Churchill insurance are appealing against a multi-million pound compensation claim by a teenager left with brain damage in a car accident on the grounds she was not wearing a high-visibility jacket.
Bethany Probert was 13 when she was hit by a car as she walked home from a nearby riding school in Silverstone, Northamptonshire, at around 4.30pm in December 2009.
Now 16, she suffered traumatic brain damage and has a range of health problems including physical disabilities and memory loss, her mother Jo Twyman said.
The case reached the High Court last July where a judge cleared Miss Probert of any contributory negligence and held the driver's insurers fully liable, meaning she would receive full compensation of between £3 and £5 million.
But now the Court of Appeal has given insurers Churchill permission to appeal against the decision, putting at risk the compensation which would cover the cost of adapting a new home for the teenager's needs and her ongoing care.

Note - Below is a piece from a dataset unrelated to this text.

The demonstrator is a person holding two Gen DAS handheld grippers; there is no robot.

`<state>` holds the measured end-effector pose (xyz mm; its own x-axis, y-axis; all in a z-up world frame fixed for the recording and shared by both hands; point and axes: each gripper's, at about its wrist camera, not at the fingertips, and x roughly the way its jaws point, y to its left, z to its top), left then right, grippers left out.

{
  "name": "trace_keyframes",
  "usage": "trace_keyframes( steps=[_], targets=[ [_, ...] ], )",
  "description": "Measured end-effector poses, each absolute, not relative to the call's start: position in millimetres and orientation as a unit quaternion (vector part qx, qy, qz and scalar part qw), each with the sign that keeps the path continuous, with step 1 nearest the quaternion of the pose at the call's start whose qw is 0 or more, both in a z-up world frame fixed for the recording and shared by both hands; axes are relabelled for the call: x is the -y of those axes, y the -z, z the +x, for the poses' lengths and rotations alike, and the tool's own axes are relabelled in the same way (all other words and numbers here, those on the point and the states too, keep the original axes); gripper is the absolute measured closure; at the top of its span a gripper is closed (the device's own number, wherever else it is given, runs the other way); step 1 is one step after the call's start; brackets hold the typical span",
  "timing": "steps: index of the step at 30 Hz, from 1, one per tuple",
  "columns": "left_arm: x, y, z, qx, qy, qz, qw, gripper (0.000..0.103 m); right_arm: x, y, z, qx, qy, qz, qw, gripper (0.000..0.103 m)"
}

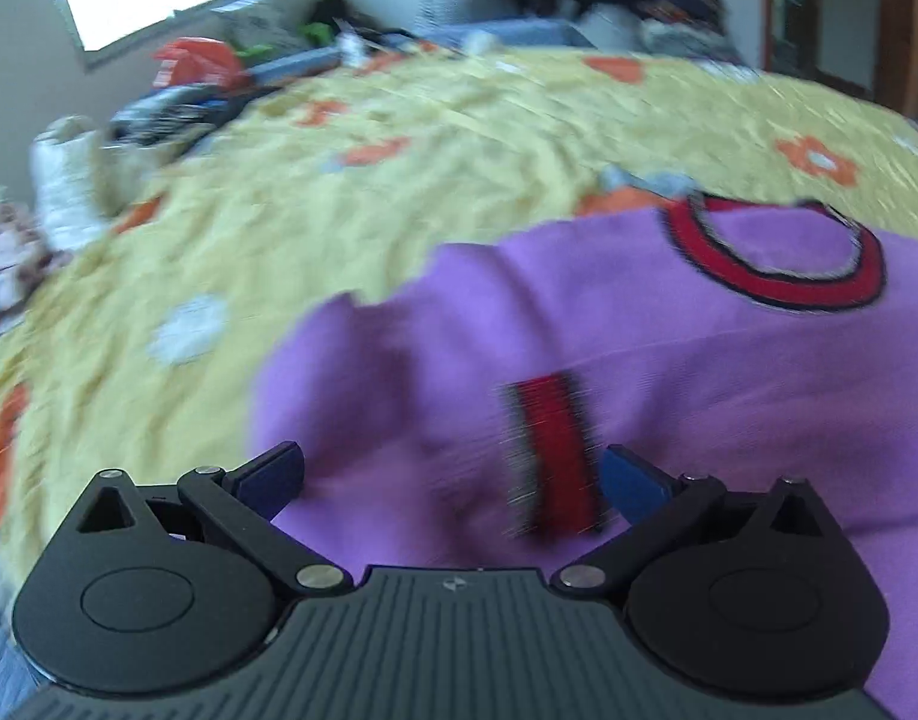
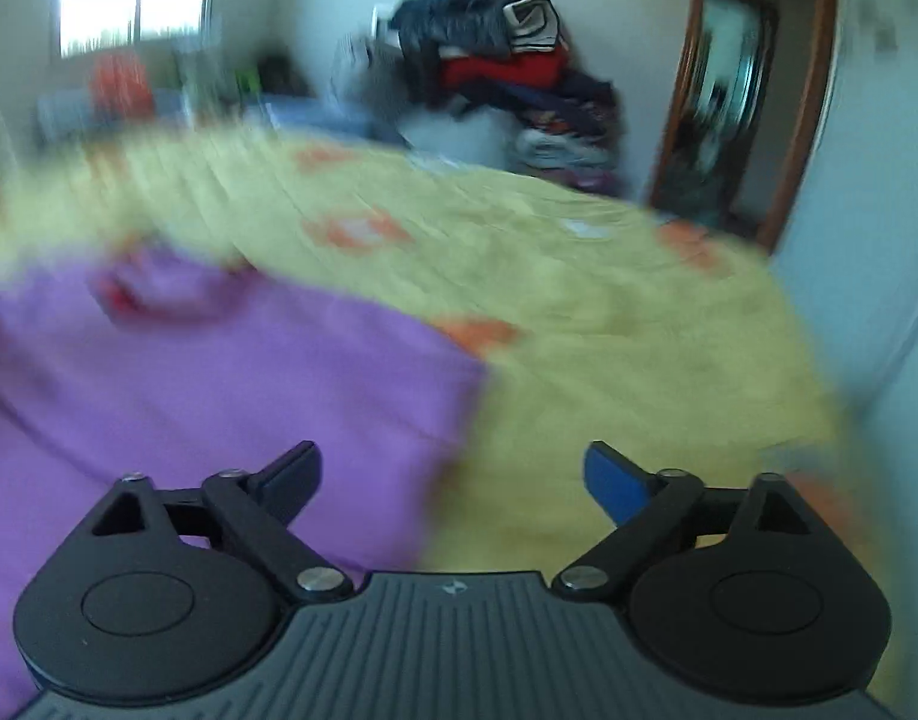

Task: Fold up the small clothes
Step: 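Move the left gripper toward the other purple sleeve, then close the left gripper on the other sleeve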

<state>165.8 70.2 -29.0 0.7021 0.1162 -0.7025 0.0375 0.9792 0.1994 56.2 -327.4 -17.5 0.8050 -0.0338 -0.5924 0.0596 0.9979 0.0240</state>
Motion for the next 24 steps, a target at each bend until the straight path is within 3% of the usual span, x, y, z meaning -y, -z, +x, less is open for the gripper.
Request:
trace_keyframes(
  steps=[4, 11, 18, 21, 24],
  targets=[
    [-141.2, 6.2, 120.9, -0.339, -0.049, 0.036, 0.939, 0.0, 286.2, 21.7, 84.2, -0.329, -0.061, 0.114, 0.936, 0.0],
    [-303.1, 25.2, 39.2, -0.297, -0.01, -0.122, 0.947, 0.0, 212.5, 32.5, 90.7, -0.33, -0.087, 0.004, 0.94, 0.0],
    [-323.5, 67.0, 6.8, -0.33, -0.023, 0.014, 0.944, 0.002, 209.5, 52.5, 88.5, -0.349, -0.081, -0.004, 0.934, 0.0],
    [-318.6, 75.6, 14.2, -0.332, 0.019, 0.008, 0.943, 0.016, 212.1, 59.4, 91.1, -0.36, -0.068, 0.008, 0.93, 0.0],
    [-318.4, 74.5, 24.5, -0.312, 0.004, -0.001, 0.95, 0.023, 210.0, 59.7, 87.1, -0.36, -0.065, 0.002, 0.931, 0.0]
  ],
)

Bethany's solicitor Richard Langton, of Slater & Gordon, said: "One of the key issues they say is that she should have been wearing a high-vis jacket but I don't know anyone who owns one, never mind wears one. It's a very disappointing decision by the judge to approve this appeal.
"This is the first case I know of its kind on the question of an accident victim's culpability for walking on the road at night involving a child."
The driver moved aside to make way for oncoming vehicles on the night of the incident but hit Miss Probert without seeing her in the darkness. He stopped and found her in a nearby ditch.
Miss Probert's mother, Ms Twyman, 51, said: "Since the accident, Beth has suffered a number of problems, including memory loss and seizures and has to use a wheelchair at times.
"I'm yet to see a teenager wearing a high-vis jacket when I'm driving around at night. We just want all this to be over."
In a statement, Churchill said: "While we accept that our insured was liable in part for the accident, we are appealing [against] the decision that he was entirely to blame."